Aim of the task — The whole listing is to be set down again without alteration.

Stored data —
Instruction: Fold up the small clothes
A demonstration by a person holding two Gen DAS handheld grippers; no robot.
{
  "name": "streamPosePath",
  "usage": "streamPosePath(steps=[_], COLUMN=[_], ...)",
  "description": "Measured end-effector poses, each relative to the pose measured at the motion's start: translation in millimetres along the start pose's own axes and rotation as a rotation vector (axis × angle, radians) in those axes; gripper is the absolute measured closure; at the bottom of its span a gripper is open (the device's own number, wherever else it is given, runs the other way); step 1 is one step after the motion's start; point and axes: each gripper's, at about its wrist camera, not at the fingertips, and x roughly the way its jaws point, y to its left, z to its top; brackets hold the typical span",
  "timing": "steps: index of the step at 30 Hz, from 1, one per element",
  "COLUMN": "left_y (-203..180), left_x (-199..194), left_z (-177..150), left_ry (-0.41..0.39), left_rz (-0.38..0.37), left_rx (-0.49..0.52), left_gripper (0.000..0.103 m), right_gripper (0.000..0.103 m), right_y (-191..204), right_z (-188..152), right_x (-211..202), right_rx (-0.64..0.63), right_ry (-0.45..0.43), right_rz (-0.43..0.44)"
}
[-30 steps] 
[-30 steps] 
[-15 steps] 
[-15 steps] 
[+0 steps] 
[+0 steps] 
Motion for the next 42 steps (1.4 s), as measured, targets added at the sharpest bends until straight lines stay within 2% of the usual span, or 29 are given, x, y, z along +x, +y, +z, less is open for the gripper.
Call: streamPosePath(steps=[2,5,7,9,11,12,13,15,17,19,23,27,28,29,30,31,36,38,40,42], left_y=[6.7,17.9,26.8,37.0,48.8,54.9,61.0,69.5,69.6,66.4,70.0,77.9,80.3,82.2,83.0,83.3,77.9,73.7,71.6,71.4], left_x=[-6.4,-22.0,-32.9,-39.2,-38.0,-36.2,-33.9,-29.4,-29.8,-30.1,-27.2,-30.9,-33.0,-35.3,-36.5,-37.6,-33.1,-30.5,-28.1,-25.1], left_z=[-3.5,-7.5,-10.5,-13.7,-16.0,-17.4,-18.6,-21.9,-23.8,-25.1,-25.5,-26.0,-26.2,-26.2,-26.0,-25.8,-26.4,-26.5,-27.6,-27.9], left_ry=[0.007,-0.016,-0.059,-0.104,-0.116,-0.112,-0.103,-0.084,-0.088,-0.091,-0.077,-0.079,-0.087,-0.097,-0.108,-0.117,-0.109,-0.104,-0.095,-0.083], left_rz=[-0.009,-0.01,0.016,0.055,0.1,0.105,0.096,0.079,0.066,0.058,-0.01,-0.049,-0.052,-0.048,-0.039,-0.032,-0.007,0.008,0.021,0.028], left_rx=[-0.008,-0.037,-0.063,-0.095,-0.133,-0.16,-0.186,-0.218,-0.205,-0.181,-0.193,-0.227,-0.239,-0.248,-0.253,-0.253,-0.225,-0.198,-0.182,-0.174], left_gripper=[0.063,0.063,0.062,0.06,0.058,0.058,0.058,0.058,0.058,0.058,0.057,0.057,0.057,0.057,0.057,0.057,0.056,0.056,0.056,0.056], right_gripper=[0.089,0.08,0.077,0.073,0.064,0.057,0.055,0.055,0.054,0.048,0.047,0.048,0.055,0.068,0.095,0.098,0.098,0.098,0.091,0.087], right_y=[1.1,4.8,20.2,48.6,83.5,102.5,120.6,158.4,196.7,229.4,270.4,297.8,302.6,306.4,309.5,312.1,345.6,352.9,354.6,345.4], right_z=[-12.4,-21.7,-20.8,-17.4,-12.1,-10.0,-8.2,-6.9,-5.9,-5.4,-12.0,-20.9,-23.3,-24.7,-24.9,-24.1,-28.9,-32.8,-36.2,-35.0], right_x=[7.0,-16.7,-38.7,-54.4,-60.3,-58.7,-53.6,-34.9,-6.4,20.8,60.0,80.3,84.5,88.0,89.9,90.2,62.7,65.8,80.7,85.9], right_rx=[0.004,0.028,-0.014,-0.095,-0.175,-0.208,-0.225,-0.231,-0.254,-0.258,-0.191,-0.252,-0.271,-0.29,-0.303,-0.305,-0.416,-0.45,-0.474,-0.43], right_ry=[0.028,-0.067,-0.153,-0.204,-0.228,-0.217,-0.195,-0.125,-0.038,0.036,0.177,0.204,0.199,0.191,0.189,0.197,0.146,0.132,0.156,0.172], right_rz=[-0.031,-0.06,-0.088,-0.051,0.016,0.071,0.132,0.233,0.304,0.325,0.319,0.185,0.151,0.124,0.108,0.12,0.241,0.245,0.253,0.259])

Answer to this problem —
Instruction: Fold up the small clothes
A demonstration by a person holding two Gen DAS handheld grippers; no robot.
{
  "name": "streamPosePath",
  "usage": "streamPosePath(steps=[_], COLUMN=[_], ...)",
  "description": "Measured end-effector poses, each relative to the pose measured at the motion's start: translation in millimetres along the start pose's own axes and rotation as a rotation vector (axis × angle, radians) in those axes; gripper is the absolute measured closure; at the bottom of its span a gripper is open (the device's own number, wherever else it is given, runs the other way); step 1 is one step after the motion's start; point and axes: each gripper's, at about its wrist camera, not at the fingertips, and x roughly the way its jaws point, y to its left, z to its top; brackets hold the typical span",
  "timing": "steps: index of the step at 30 Hz, from 1, one per element",
  "COLUMN": "left_y (-203..180), left_x (-199..194), left_z (-177..150), left_ry (-0.41..0.39), left_rz (-0.38..0.37), left_rx (-0.49..0.52), left_gripper (0.000..0.103 m), right_gripper (0.000..0.103 m), right_y (-191..204), right_z (-188..152), right_x (-211..202), right_rx (-0.64..0.63), right_ry (-0.45..0.43), right_rz (-0.43..0.44)"
}
[-30 steps] 
[-30 steps] 
[-15 steps] 
[-15 steps] 
[+0 steps] 
[+0 steps] 
Motion for the next 42 steps (1.4 s), as measured, targets added at the sharpest bends until straight lines stay within 2% of the usual span, or 29 are given, x, y, z along +x, +y, +z, less is open for the gripper.
Call: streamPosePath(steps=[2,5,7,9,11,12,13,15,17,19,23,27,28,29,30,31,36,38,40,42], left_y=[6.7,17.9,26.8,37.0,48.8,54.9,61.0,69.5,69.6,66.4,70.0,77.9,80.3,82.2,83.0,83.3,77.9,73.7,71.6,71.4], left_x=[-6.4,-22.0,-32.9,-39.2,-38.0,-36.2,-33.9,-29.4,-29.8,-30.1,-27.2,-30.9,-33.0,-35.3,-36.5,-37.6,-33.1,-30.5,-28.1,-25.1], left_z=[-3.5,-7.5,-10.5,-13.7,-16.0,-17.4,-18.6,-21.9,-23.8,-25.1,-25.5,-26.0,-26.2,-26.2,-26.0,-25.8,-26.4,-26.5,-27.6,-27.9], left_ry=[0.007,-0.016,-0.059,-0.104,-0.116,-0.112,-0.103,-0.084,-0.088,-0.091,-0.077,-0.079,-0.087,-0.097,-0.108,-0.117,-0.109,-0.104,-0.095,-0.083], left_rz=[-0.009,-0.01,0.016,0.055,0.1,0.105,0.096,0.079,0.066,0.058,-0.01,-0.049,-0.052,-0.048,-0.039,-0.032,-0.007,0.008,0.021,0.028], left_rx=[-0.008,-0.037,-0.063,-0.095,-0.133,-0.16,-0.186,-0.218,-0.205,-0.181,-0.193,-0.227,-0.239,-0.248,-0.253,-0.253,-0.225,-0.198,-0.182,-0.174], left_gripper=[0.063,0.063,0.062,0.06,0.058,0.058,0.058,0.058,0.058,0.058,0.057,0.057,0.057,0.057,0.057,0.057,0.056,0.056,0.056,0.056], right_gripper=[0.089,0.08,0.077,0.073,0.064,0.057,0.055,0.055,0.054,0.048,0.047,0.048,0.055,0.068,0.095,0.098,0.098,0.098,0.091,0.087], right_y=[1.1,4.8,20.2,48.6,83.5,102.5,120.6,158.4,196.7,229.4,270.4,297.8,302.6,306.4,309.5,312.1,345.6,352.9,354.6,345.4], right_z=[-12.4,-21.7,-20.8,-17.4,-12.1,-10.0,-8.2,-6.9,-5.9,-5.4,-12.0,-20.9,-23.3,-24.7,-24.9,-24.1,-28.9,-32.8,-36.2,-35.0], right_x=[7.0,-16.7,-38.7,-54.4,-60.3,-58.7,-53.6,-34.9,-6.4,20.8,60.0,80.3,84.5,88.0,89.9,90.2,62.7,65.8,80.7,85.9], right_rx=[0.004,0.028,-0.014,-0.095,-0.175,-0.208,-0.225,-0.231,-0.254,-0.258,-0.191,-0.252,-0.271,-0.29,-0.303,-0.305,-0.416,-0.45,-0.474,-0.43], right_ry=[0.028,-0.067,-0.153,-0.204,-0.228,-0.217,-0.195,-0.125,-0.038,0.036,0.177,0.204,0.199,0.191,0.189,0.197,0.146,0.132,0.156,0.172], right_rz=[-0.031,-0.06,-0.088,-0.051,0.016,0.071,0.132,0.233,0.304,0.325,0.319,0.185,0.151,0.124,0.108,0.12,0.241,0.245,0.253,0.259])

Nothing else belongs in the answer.